> **Problem**:
Scan the lines below for the string "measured" and copy every one that has it.

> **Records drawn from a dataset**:

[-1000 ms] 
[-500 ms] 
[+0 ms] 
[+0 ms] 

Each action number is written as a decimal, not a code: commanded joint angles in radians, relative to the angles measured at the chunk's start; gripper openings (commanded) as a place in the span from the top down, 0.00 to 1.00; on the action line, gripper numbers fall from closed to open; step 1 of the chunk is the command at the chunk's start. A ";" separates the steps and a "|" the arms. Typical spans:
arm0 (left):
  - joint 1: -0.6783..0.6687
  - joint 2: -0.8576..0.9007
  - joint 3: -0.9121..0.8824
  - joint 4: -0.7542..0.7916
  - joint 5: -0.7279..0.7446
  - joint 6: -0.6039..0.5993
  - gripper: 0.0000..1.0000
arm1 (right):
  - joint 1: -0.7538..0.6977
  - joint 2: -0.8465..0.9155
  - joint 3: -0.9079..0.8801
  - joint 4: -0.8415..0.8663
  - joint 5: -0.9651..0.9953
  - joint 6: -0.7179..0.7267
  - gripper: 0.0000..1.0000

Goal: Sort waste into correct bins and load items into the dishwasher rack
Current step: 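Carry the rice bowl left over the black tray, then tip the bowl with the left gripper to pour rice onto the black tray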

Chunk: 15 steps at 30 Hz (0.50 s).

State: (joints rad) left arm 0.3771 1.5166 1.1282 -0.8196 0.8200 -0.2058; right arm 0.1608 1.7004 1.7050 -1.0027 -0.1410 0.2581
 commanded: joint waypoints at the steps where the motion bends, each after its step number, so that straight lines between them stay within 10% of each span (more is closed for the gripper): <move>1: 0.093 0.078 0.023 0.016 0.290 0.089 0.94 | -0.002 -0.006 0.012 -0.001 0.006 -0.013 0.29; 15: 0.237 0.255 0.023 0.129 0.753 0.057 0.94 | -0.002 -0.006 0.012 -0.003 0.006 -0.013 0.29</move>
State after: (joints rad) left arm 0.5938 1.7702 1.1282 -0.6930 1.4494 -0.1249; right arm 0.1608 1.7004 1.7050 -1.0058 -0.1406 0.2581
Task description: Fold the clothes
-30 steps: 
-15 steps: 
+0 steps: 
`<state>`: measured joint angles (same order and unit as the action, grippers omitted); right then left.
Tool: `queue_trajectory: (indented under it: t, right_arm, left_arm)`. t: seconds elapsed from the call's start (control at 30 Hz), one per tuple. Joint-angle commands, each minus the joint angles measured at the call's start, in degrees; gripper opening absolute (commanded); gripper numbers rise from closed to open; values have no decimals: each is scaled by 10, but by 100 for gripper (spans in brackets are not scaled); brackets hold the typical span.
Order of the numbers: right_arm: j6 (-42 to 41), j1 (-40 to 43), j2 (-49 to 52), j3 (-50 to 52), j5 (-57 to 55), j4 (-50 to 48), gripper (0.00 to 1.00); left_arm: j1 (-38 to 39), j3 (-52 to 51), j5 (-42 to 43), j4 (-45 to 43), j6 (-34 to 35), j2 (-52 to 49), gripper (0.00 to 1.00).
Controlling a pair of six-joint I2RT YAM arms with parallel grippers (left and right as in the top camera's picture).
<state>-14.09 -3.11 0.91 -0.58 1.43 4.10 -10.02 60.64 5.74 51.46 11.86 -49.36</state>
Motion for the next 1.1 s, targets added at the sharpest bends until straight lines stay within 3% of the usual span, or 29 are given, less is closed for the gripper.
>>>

> **Written response**:
Each action number is written as a decimal, not a code: commanded joint angles in radians, relative to the angles measured at the chunk's start; gripper openings (commanded) as a place in the span from the top down, 0.00 to 1.00; on the action line, gripper numbers fall from closed to open; step 1 of the chunk is the command at the chunk's start. A ";" separates the steps and a "|" the arms. Typical spans:
`<state>`: measured joint angles (same order and unit as the action, grippers omitted); right then left.
Tool: `queue_trajectory: (indented under it: t, right_arm, left_arm)`. t: seconds elapsed from the call's start (control at 30 Hz), one per tuple. Joint-angle commands, each minus the joint angles measured at the call's start, in degrees; gripper opening absolute (commanded); gripper numbers rise from closed to open; values have no decimals: each is scaled by 10, but by 100 for gripper (spans in brackets are not scaled); brackets hold the typical span.

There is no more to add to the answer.